> **EXERCISE DETAILS**
Retype each line of the material below word for word; pictures stay out.

> **DATASET CONTENT**

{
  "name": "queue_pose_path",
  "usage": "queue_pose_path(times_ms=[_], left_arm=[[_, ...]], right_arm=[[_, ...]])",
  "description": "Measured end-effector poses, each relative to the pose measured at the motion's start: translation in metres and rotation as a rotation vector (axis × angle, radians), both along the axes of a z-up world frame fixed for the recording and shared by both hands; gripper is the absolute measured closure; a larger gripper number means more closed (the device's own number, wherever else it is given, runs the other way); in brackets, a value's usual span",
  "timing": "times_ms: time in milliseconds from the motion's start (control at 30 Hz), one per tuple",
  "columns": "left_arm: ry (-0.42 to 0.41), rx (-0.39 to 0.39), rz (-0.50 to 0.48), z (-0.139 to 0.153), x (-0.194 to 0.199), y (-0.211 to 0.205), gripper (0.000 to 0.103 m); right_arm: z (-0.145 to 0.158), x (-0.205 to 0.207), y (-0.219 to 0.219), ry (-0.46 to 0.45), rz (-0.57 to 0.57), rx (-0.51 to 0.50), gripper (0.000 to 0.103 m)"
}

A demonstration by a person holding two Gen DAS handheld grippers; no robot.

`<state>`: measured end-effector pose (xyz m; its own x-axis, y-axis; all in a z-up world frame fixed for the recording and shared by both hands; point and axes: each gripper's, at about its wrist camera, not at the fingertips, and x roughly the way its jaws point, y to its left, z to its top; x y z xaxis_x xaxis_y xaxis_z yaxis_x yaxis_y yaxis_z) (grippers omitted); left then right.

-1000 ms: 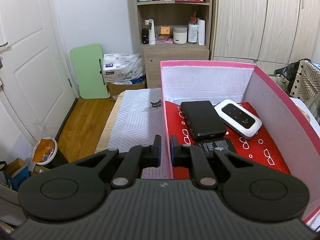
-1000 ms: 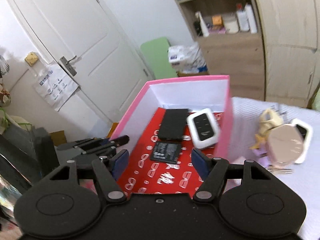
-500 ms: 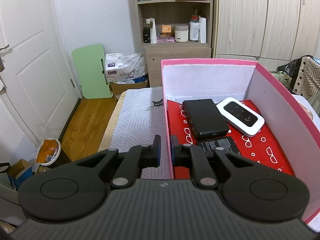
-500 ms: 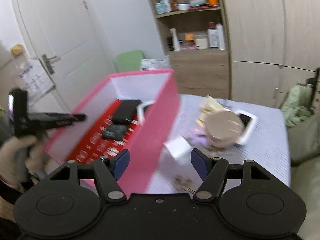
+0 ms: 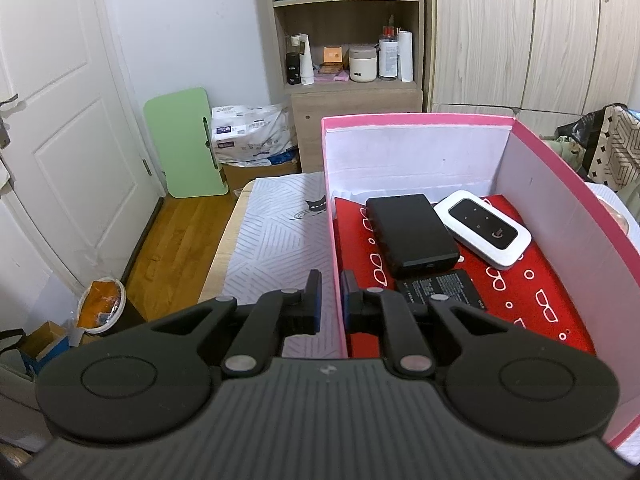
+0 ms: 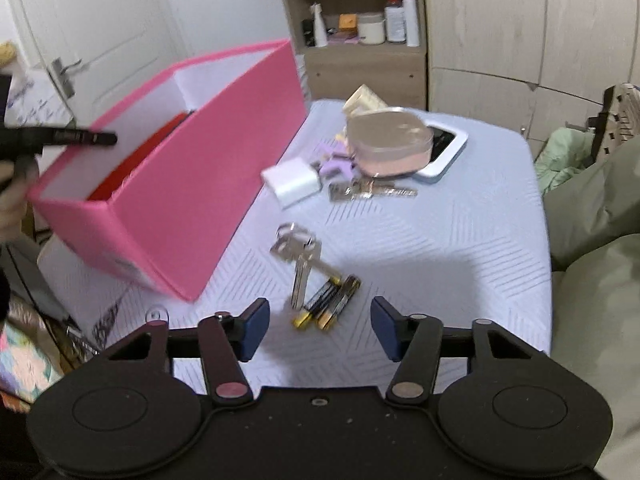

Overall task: Organize rigid objects
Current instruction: 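Move the right gripper back and grasp the AA batteries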

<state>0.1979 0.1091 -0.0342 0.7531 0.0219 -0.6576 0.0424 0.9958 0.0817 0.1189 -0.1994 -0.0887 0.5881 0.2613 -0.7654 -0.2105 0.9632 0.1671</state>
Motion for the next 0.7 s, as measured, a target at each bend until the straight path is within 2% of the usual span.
queue_pose_path(times_ms=[133,233,367,467,533,700], left_arm=[[0.001,0.003,0.003,0.000,-0.001,0.000,0.091],[0.002,0.006,0.005,0.000,-0.001,0.000,0.091],[0.001,0.004,0.004,0.001,-0.001,0.000,0.091],[0.000,-0.002,0.003,0.001,-0.001,0.000,0.091],[0.001,0.001,0.003,0.000,-0.001,0.000,0.091],[0.000,-0.002,0.002,0.000,-0.001,0.001,0.091]], right_arm=[[-0.007,0.004,-0.004,0.022,-0.027,0.037,0.061],[-0.007,0.008,-0.011,0.032,-0.051,0.091,0.061],[-0.010,0.014,-0.005,0.074,-0.071,0.105,0.060],[-0.015,0.020,0.008,0.067,-0.086,0.049,0.060],[-0.014,0.023,0.017,0.056,-0.085,-0.020,0.080],[-0.010,0.032,0.020,0.100,-0.004,-0.087,0.080]])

> **ANSWER SECTION**
{
  "name": "queue_pose_path",
  "usage": "queue_pose_path(times_ms=[_], left_arm=[[_, ...]], right_arm=[[_, ...]])",
  "description": "Measured end-effector poses, each relative to the pose measured at the motion's start: translation in metres and rotation as a rotation vector (axis × angle, radians), both along the axes of a z-up world frame fixed for the recording and shared by both hands; gripper is the absolute measured closure; a larger gripper number means more closed (the device's own number, wherever else it is given, runs the other way); in brackets, a value's usual span",
  "timing": "times_ms: time in milliseconds from the motion's start (control at 30 Hz), one per tuple",
  "columns": "left_arm: ry (-0.42 to 0.41), rx (-0.39 to 0.39), rz (-0.50 to 0.48), z (-0.139 to 0.153), x (-0.194 to 0.199), y (-0.211 to 0.205), gripper (0.000 to 0.103 m); right_arm: z (-0.145 to 0.158), x (-0.205 to 0.207), y (-0.219 to 0.219), ry (-0.46 to 0.45), rz (-0.57 to 0.57), rx (-0.51 to 0.50), gripper (0.000 to 0.103 m)"
}

A demonstration by a person holding two Gen DAS handheld grippers; no robot.

`<state>`: measured end-effector pose (xyz m; its own x-axis, y-axis; all in a z-up world frame fixed for the recording and shared by both hands; point and axes: each gripper's, at about its wrist camera, not at the fingertips, and x roughly the way its jaws point, y to its left, z to its top; x y z xaxis_x xaxis_y xaxis_z yaxis_x yaxis_y yaxis_z) (grippers omitted); left then right.

-1000 ms: 
-1000 ms: 
-500 ms: 
-500 ms: 
+0 ms: 
+0 ms: 

Overall task: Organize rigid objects
Current instruction: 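Move the right gripper back and grasp the AA batteries
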
<state>0.1979 0.1091 -0.0342 0.7531 0.0219 -0.6576 0.0424 0.9958 0.0817 0.1189 -0.1994 -0.0887 0.5881 0.2613 -0.7654 -0.2105 0.9632 0.1671</state>
Motion for the next 0.7 s, as measured, a target at each bend until the straight path is within 2% of the usual span.
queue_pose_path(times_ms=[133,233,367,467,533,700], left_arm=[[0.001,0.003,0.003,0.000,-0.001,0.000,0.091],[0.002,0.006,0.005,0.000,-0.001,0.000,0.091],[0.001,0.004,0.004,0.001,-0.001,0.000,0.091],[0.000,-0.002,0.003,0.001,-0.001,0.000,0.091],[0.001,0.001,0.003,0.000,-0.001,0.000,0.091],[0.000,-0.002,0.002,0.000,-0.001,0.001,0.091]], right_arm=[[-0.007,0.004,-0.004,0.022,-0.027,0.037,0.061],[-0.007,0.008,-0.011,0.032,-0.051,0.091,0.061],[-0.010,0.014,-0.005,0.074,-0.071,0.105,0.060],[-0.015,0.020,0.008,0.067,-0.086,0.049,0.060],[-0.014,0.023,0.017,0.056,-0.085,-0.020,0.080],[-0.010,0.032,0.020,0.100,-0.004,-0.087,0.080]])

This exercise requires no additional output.